▶ [ASSIGNMENT]:
Images in the data are to be skipped, while every line is restated exactly as written.
================================
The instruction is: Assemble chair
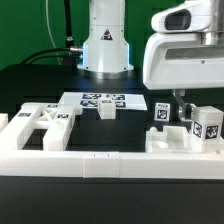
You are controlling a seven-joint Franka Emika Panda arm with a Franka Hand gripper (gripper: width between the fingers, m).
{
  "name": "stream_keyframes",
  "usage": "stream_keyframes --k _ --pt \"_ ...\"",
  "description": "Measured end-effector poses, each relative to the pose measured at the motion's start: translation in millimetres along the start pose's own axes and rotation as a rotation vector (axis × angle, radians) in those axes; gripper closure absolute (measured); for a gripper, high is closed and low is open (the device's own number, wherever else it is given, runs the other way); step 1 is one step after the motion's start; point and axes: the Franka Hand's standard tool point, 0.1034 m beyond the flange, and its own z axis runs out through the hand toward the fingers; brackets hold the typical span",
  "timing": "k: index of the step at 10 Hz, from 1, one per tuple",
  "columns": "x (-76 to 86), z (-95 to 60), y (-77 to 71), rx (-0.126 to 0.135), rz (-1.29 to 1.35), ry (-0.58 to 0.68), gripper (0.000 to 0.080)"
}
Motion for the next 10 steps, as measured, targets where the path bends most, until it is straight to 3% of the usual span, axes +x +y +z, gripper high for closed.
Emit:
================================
▶ [SOLVED PROBLEM]:
The instruction is: Assemble chair
You are controlling a seven-joint Franka Emika Panda arm with a Franka Hand gripper (gripper: width between the fingers, m).
{
  "name": "stream_keyframes",
  "usage": "stream_keyframes --k _ --pt \"_ ...\"",
  "description": "Measured end-effector poses, each relative to the pose measured at the motion's start: translation in millimetres along the start pose's own axes and rotation as a rotation vector (axis × angle, radians) in those axes; gripper closure absolute (measured); for a gripper, high is closed and low is open (the device's own number, wherever else it is given, runs the other way); step 1 is one step after the motion's start; point and axes: the Franka Hand's standard tool point, 0.1034 m beyond the flange, and its own z axis runs out through the hand toward the fingers; brackets hold the typical span",
  "timing": "k: index of the step at 10 Hz, from 1, one per tuple",
  "columns": "x (-76 to 86), z (-95 to 60), y (-77 to 71), rx (-0.126 to 0.135), rz (-1.29 to 1.35), ry (-0.58 to 0.68), gripper (0.000 to 0.080)"
}
Motion for the next 10 steps, as measured, targets where the path bends most, until it is straight to 3% of the usual span, axes +x +y +z, gripper high for closed.
Emit:

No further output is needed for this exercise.